作者姓名:单无牵  宁芊  陈炳才  周新志  罗强
作者单位:四川大学 电子信息学院;新疆师范大学 计算机科学技术学院;成都万江港利科技股份有限公司
基金项目:国家自然科学基金(U1903215);
摘    要:水资源短缺问题日益严重,快速准确的灌区流量测量具有重要意义。现有流量测算模型一般采用传统的测流方法或简单的神经网络模型进行处理,采用上述方法将面临测量成本、测量精度等挑战。故将麻雀搜索算法(sparrow search algorithm, SSA)与径向基神经网络(radial basis function, RBF)相结合,以渠道水深、测点流速、测点位置为输入,灌区流量为输出,设计了一种新的SSA-RBF神经网络模型用于预测灌区流量。以都江堰人民渠渠首站点在27种不同水力条件下的实测数据为基础,对SSA-RBF模型和RBF模型以及极限学习机(extreme learning machines, ELM)模型进行评估和比较,实例结果表明SSA-RBF模型能够快速准确地预测出流量,其确定系数为0.975、均方根误差为6.186、平均绝对误差为4.324、残差质量系数为0.011 9,4种评价指标以及预测结果偏差均优于ELM模型以及RBF模型,为提升灌区流量测算精度提供了思路。

关 键 词:水资源  流量  神经网络  SSA算法
收稿时间:2022/7/23 0:00:00
修稿时间:2022/11/12 0:00:00

Irrigation District Flow Prediction Based on SSA-RBF
Shan Wuqian,Ning Qian,Chen Bingcai,Zhou Xingzhi,Luo Qiang.Irrigation District Flow Prediction Based on SSA-RBF[J].Science Technology and Engineering,2023,23(3):1224-1229.

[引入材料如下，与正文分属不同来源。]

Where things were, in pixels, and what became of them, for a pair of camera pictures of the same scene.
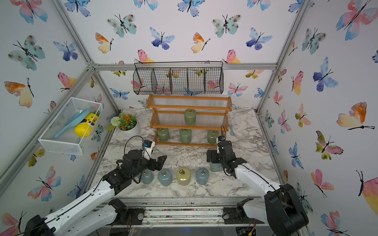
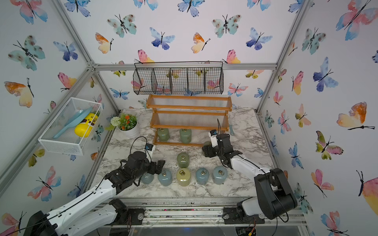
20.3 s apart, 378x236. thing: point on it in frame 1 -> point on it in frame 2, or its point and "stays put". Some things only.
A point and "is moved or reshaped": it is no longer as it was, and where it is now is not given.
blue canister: (165, 177) stays put
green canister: (185, 135) stays put
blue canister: (202, 174) stays put
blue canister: (216, 167) is moved or reshaped
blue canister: (147, 176) stays put
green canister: (190, 116) -> (183, 159)
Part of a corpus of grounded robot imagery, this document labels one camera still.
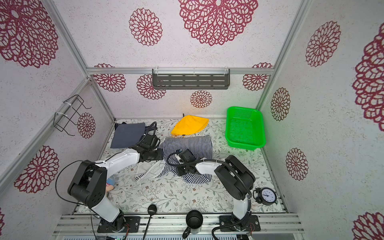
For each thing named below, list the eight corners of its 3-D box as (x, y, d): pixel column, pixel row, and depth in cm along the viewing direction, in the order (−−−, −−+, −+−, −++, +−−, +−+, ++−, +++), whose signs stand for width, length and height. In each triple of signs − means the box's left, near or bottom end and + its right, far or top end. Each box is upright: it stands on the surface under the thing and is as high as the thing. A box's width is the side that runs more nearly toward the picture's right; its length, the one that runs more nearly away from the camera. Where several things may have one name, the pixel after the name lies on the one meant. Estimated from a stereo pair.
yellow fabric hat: (171, 135, 113) (171, 133, 111) (173, 117, 125) (173, 115, 123) (209, 135, 113) (210, 133, 111) (207, 117, 125) (208, 115, 123)
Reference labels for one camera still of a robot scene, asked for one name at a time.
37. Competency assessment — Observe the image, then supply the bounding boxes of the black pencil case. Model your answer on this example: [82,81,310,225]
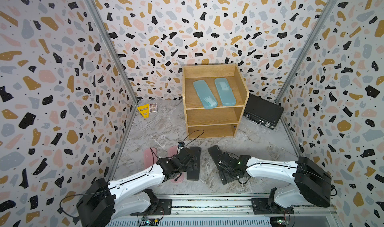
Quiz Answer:
[208,145,229,173]
[187,147,201,181]

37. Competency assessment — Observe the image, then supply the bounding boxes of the translucent blue pencil case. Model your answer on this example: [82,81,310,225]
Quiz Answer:
[215,78,237,106]
[193,80,218,110]

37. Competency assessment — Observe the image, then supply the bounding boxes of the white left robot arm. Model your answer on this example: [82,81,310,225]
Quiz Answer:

Authors:Shan Wuqian  Ning Qian  Chen Bingcai  Zhou Xingzhi  Luo Qiang
Institution:Sichuan University,College of Electronics and Information Engineering
Abstract:The shortage of water resources is becoming more and more serious, so it is of great significance to measure the flow of irrigation areas quickly and accurately. The existing flow measurement models are generally processed by traditional flow measurement methods or simple neural network models, which will face challenges such as measurement cost and measurement accuracy. Therefore, this paper combines SSA (sparrow search algorithm) with RBF (radial basis function neural network), and designs a new SSA-RBF neural network model to predict the flow in the irrigation area, taking the channel depth, the velocity of measuring points, and the location of measuring points as the inputs and the flow in the irrigation area as the output. The SSA-RBF model, RBF model and ELM (extreme learning machine) model are evaluated and compared based on the measured data at the head station of Renmin Canal in Dujiangyan under 27 different hydraulic conditions. The example results show that the SSA-RBF model can quickly and accurately predict the flow, with the determination coefficient of 0.975, root mean square error of 6.186, average absolute error of 4.324, and residual quality coefficient of 0.011 9, The four evaluation indexes and the deviation of prediction results are better than ELM model and RBF model, providing ideas for improving the precision of flow measurement in irrigation areas.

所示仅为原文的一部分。